*YOUR TASK*. Supply the number of lines below containing "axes", nothing else.

*DATA PROVIDED*.
== Segment start ==

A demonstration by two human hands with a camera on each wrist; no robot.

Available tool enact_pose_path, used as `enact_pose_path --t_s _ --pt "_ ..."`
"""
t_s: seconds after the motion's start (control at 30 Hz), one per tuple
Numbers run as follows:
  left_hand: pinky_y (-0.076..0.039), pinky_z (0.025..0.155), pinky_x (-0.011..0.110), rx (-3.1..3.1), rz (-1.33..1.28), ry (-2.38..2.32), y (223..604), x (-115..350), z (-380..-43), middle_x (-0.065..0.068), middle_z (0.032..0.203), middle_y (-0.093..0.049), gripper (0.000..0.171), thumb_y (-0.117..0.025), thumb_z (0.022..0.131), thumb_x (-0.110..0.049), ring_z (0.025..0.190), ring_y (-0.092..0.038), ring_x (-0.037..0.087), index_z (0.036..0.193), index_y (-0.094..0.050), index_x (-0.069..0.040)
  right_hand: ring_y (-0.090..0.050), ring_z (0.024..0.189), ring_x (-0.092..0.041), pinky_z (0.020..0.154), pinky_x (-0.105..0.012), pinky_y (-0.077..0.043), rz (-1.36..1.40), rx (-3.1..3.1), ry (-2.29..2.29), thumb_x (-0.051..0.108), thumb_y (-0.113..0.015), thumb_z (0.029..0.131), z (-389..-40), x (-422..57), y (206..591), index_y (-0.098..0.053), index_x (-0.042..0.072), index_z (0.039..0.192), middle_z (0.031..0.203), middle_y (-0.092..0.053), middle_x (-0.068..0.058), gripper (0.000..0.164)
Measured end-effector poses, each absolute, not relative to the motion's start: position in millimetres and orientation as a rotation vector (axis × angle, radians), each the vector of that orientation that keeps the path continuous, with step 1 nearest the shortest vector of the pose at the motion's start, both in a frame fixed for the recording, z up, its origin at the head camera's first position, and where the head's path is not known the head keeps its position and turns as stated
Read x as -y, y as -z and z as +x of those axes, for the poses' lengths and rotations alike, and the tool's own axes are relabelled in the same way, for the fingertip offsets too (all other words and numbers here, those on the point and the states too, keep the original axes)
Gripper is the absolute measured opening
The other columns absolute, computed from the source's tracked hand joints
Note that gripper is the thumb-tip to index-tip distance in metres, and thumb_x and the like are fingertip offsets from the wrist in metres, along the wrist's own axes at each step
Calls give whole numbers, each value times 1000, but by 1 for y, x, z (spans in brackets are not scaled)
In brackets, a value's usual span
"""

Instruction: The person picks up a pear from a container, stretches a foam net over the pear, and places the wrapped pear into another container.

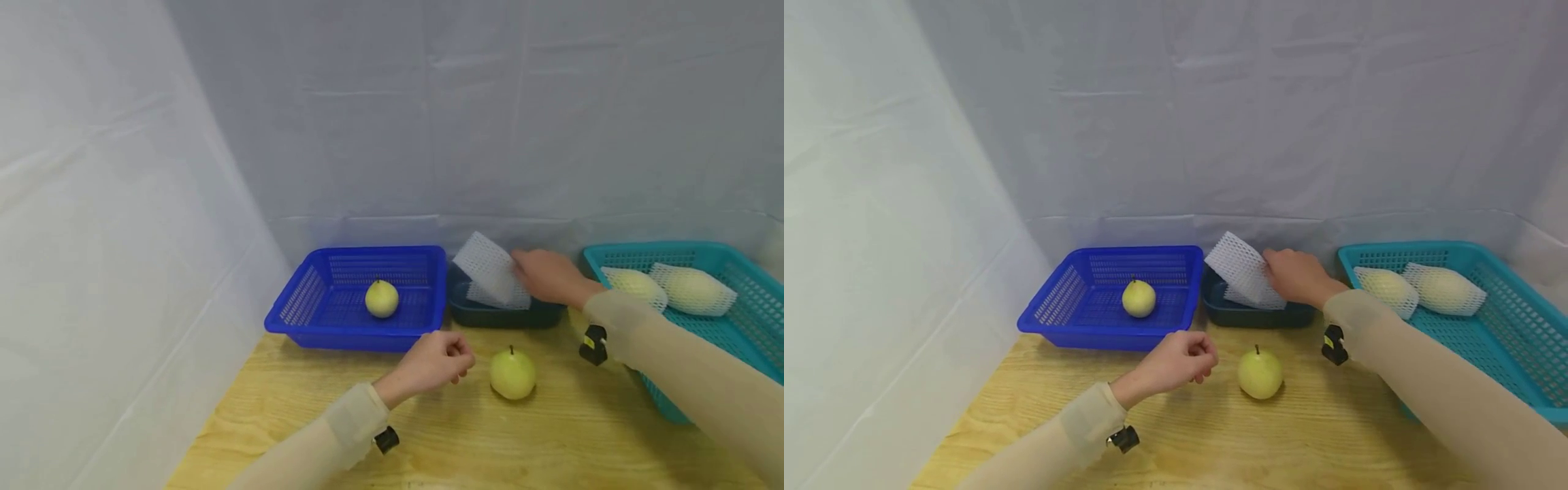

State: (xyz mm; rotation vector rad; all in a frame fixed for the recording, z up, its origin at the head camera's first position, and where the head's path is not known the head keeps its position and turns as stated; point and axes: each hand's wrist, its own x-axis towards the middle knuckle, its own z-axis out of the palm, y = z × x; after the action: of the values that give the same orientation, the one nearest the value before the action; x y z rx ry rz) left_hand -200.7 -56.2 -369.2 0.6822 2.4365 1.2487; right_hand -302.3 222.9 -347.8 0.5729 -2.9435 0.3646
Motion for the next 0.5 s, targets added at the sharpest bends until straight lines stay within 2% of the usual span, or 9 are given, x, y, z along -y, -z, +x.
enact_pose_path --t_s 0.1,0.23,0.37,0.5 --pt "-49 56 26 -2432 668 -1246 369 55 -201 10 82 -71 10 -63 95 -21 69 -68 22 89 -67 -15 -53 60 -16 52 -32 -40 564 2912 -426 18 -47 106 -290 -225 341 -57 8 104 77 -60 -3 14" --pt "-49 55 27 -2433 671 -1245 369 53 -201 6 79 -70 9 -64 95 -21 66 -66 18 91 -67 -14 -53 62 -15 54 -33 -41 563 2866 -479 19 -46 107 -272 -227 331 -57 9 103 83 -64 -4 15" --pt "-50 56 26 -2445 696 -1286 369 50 -204 1 78 -68 7 -62 96 -19 67 -66 17 94 -66 -13 -50 61 -15 56 -34 -40 608 2804 -559 19 -45 108 -255 -226 322 -58 9 102 81 -63 -4 17" --pt "-52 61 27 -2425 703 -1391 367 47 -206 0 84 -68 11 -58 99 -18 70 -67 20 104 -66 -12 -45 60 -15 57 -33 -39 652 2758 -648 18 -46 108 -235 -223 319 -58 10 103 79 -60 -2 16"
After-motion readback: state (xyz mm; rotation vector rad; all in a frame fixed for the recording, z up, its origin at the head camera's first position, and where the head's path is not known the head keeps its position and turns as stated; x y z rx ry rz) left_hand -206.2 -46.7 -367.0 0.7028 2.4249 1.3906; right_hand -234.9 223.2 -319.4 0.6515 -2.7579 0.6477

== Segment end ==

*REPLY TO THE TASK*. 3